Saturday, February 11, 2012

Today We Have Basil

It’s bitterly cold here today.
I love winter.
But this wind, well, it knocks the wind out of me. The snow is LITERALLY coming down horizontally.  And it’s like freezing cold in my office.
Needless to say, I am switching back and forth between listening to Sarah McLaughlin’s Christmas album, which seems very appropriate with said weather, and the song “Desert Rose” by Sting, which makes me feel very Moroccan and summer-y. Which is nothing like it is today.
What a confused girl I must seem.
I was perusing some of my writings from this past summer before I had this here little blog and came across one that I love in particular.
And it talks of summer.
And since Sting happens to be on at this moment, I am going to grace you with this little token of a summer past.

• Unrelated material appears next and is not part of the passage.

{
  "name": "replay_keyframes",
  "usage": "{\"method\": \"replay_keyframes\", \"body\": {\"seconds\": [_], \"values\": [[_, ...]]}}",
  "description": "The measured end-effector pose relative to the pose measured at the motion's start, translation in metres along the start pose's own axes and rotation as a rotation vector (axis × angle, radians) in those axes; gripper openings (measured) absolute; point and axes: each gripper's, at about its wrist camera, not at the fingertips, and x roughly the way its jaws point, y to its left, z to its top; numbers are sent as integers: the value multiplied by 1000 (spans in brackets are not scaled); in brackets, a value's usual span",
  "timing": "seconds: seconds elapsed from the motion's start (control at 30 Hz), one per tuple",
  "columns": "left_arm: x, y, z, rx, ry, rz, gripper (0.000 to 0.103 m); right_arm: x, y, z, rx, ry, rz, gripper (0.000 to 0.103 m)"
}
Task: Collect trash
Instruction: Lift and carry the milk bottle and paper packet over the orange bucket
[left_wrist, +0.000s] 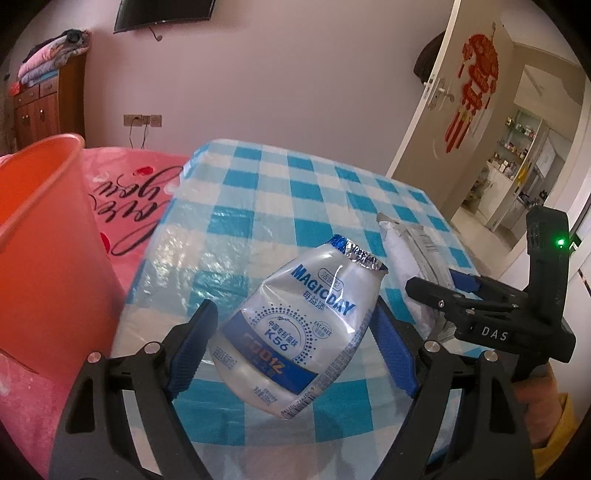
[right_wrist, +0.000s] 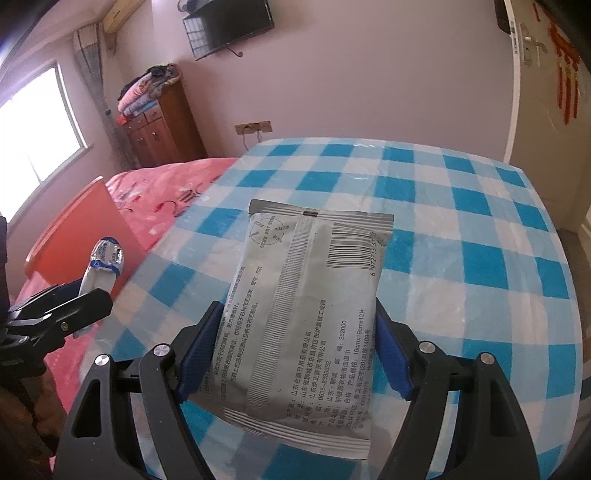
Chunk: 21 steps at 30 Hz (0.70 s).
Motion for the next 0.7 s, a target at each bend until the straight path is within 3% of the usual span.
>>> {"method": "replay_keyframes", "body": {"seconds": [0.47, 0.7], "values": [[-72, 36, 28, -48, -144, 79, 83, -21, 71, 44, -85, -25, 174, 76], [-106, 70, 42, -83, -214, 194, 83, -19, 121, 70, -166, -20, 269, 77]]}}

Warm Wishes. I love you all. Thanks for reading.
~

This summer two things happened:
1.       I started spending a lot of time with my friend Eliza and
2.       I started thinking a lot about basil. And then Eliza started thinking a lot about basil.

I think it started with a conversation about how we both had good feelings towards pesto.
I know, maybe most people don’t have conversations about pesto, but we definitely did. Numerous times. And our conversations elevated. “I just want to be awesome some day and have an apple cider press and make my own bread and grow my own basil!” While this isn’t a seriously strange thing for me to say, I found myself saying such trivialities quite often this summer. Then one day, I was attempting to describe my friend Loretta to my friend Eliza and I knew the only adequate explanation of Loretta could possibly be, “Let’s just say that Loretta grows her own basil. IF you know what I mean…”

Eliza knew. I knew: If you grow your own basil there is a good chance we think you are awesome.
(Loretta, if you are reading this, I think you are awesome.)

Last week our summer was finally satisfied. Ella, who grows her own basil both literally and figuratively, had a great plant of it all in full force in the yard. There was nothing left to do. Eliza and I had to make pesto.
Not to be put off by the obnoxious price of pine nuts (hint: they are not native to my Midwestern climate), we opted for walnuts (which are native…and thus they do not have an obnoxious price). And can I say that I am glad we did? I don’t know how pine nuts would have changed the flavor but I can’t imagine it to be too much. So go ahead, use the cheaper walnut. Whatever kind is native…J

All I will elaborate about the resulting pesto is that Eliza and I have more fond feelings towards pesto now than we did at the beginning of the summer.
What great goodness! Nice job, God. You again know what you are doing. Those potent leaves are brilliant. And delicious.
Then we did a "We grow our own basil" photoshoot.






For my weekend last week I went to my parent’s house. They were not home, but my brother and sister-in-law came home to keep me company. Since the green leaves were still in bloom and since I still like to cook for my family I thought I would make them such good pesto pasta. Not surprisingly, I found myself all nostalgic in being home. Visiting the haunts I used to frequent, seeing the people who used to be my only people, it all makes me go, “Darn. My life is different now, and I think I prefer this old one. Life was beautiful when I lived here; I wasn’t so terribly skeptical.”
If I am being honest I got into a little bit of a funk.
Being an adult changes the way I see the world, and I still don’t know if it is for the better. I will sadly admit that I am more skeptical, less soft, a little more bitter, more given to worry. Characteristics I hate.
The state of the world, seeing things I never needed to see, having hurts I wish I never had to have; all of these things caused me to go, “God! Will everything be ok?!?! What is going to happen to me in the next ten years? Will it all be so bad I won’t know what to do? Will I see famine and hunger and conquest and devastation?!? WILL IT ALL TURN OUT OK??!?”

There was no thunderous boomage.
 I was not bolstered by a sudden surge of confidence, but a removal of concern.

There was just a still small voice that came as I continued with dinner preparations and stood over that stove doing what I love to do for those I love most.

“Bethany, today we have basil,”Jesus said.

C.S. Lewis would say that the present is “the point at which time touches eternity.” Right now, in this Present, in this today, we can spend our time “meditating on our (their) eternal union with, or separation from, Himself, or else obeying the present voice of conscience, bearing the present cross, receiving the present grace, giving thanks for the present pleasure.”

Giving thanks for today’s basil.

I sigh.
Maybe the world will go even more crazy. Or maybe it will continue the way it has for thousands of years.

But today.

Well.



Today I have basil.


Happy day to you peoples. The harvest is plentiful.